Physical characteristics
- • location: Lūšna lake in Rokiškis district
- • elevation: 73 m (240 ft)
- Mouth: Lielupe
- • location: Bauska
- • coordinates: 56°24′09″N 24°09′25″E﻿ / ﻿56.40250°N 24.15694°E
- Length: 191 km (119 mi)
- Basin size: 4,048 km^{2} (1,563 sq mi)
- • average: 95 m^{3}/s (3,400 cu ft/s)

Basin features
- Progression: Lielupe→ Baltic Sea
- • left: Bėnupė, Apaščia
- • right: Nereta, Dienvidsusēja, Viesīte

= Nemunėlis =

River in Lithuania and Latvia

Nemunėlis (Mēmele) is a river in northern Lithuania and southern Latvia. It originates 6 km south of Rokiškis.

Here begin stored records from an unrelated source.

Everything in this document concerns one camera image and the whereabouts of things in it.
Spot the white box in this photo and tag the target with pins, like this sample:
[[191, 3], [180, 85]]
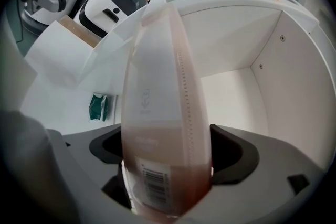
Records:
[[288, 91]]

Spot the green packet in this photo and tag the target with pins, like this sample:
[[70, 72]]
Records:
[[98, 107]]

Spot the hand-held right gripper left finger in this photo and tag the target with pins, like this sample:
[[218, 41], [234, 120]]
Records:
[[105, 144]]

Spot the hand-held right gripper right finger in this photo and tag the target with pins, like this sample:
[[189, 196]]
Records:
[[262, 165]]

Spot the white device with grey top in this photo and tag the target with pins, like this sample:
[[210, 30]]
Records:
[[97, 8]]

It is 191 kilometres long (75 km in Lithuania, 76 km on the Latvia–Lithuania border and 40 km in Latvia) before its confluence with the Mūša, near Bauska, forming the Lielupe.

==Names==
This river does not belong to the basin of the larger river Neman, but the two rivers' names are related in several languages:

- in Lithuanian, "Nemunėlis" is a diminutive form of "Nemunas" (Neman)
- in German, "Memel" is used for both the Neman River and the city of Klaipėda, and "Memele" is its diminutive form
- in Latvian, the river is called "Mēmele", possibly derived from German, or directly from Old Prussian in which it is thought to mean "surrounded by water"
- in Estonian, it is called "Memele jõgi"

==Tourist development==

The European Union gave 100,000 euros to establish tourist routes along the Nemunėlis. It is expected that the Latvian and Lithuanian initiative will be completed in 2007, as new kayak and boat rental businesses open and new campsites, tourist guides, and information signs are prepared.